Claudia asiente. Alaba nuevamente nuestra originalidad: todos sus amigos se fueron al extranjero, nosotros somos los únicos que nos queremos ir al interior. Dice que no me preocupe, que nos vamos a escribir, y que tiene lista la bolsa de dormir para ir a visitarnos.

Llega septiembre y trae un calorcito. Juan y Francisco van a Merlo. Todo se complica: la ida, la vuelta, estar allá, transar con el albañil, pero finalmente terminan el techo, hacen la luz y se vuelven. Mi viejo afuera por un trabajo, mi hermano se tranquiliza momentáneamente. Mis alumnos preocupados por el fin del trimestre, cuando ven que no les fue tan mal dicen que me van a extrañar. Hay un ciclo de Pasolini en el San Martín, me pierdo todas menos dos. Francisco duda: ¿parras? Pero si las agarra la helada, sonamos. Dice que Don Pedro le contó que para hacer un pacto con el diablo hay que buscarlo a medianoche, cuando florecen las higueras. El problema es que las higueras no tienen flor.

En las vacaciones de verano Francisco vuelve a Merlo. Yo me quedo. Estoy agotada. Hace seis veranos que vamos a Merlo, éste sería el séptimo. La casa está casi lista, falta el agua corriente y a eso fue Franchu: a hacer el pozo. Le pidió plata a la vieja porque sale un huevo.

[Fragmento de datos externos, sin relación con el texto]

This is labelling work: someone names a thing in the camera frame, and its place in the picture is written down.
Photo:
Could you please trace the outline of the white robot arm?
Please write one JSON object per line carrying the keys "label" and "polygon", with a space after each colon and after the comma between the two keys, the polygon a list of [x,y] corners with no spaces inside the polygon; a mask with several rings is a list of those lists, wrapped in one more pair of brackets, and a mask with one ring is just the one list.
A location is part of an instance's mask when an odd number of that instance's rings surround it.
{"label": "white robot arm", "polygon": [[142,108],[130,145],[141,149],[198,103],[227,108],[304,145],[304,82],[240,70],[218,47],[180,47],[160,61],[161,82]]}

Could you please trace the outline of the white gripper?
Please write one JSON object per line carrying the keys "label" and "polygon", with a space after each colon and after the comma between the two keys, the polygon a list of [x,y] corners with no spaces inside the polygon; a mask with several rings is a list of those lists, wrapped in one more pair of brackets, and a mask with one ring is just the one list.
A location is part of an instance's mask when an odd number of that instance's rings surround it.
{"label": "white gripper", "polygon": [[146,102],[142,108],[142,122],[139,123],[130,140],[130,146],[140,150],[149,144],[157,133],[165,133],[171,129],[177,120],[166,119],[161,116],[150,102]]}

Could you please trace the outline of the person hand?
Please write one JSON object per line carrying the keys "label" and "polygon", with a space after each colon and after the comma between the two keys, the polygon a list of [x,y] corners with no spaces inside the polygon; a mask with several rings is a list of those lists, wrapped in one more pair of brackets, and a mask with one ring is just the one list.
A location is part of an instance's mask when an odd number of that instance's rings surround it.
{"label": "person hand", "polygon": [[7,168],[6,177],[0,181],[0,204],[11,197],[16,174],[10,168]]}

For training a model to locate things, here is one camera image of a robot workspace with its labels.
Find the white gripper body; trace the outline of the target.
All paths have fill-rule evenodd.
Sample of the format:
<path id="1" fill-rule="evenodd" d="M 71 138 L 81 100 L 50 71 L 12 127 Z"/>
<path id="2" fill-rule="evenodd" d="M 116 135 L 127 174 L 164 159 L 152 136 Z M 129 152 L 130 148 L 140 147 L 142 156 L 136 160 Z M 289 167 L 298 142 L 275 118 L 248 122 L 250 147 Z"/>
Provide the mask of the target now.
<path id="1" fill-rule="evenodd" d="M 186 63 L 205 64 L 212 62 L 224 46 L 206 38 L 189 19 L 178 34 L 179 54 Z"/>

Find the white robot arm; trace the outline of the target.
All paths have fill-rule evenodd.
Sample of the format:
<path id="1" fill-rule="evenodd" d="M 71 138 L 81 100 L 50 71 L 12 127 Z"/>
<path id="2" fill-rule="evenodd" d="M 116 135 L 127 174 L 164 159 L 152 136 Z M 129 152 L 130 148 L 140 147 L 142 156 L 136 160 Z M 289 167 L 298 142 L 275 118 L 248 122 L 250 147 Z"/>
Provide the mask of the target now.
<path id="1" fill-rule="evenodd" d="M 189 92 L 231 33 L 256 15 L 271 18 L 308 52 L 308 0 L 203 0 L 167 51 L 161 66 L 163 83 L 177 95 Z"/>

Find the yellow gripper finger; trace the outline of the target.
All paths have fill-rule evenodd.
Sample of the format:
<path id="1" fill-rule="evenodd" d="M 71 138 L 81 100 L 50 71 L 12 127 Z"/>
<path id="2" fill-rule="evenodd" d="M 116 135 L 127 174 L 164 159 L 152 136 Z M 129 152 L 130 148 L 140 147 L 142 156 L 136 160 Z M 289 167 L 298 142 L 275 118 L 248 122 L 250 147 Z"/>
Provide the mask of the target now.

Aprovecho las vacaciones para leer, tomar sol, hablar con mis amigas, limpiar la casa. Llama Franchu, dice que todo va bien. Llama una semana después: algo se complicó —tenía que ser—, la napa de agua no era tan superficial como se pensaba, el pozo tiene que ser más profundo. Después todo está bien de nuevo, hay agua en la casa. Llevó más tiempo, por supuesto, y costó más de lo planeado, pero ¿quién puede sorprenderse?

Y entonces, el cataclismo. Llama Francisco. No alcanza. El agua no alcanza para regar. No podemos hacer nada. No doy más. Vendamos me dice.

¿Cómo?

Vendamos.

Si lo hubiera dicho yo no lo habría creído. Pero lo dijo él. El, que en todos estos años jamás se desanimó, que a cada pregunta sobre cuándo nos mudábamos sólo respondía falta menos.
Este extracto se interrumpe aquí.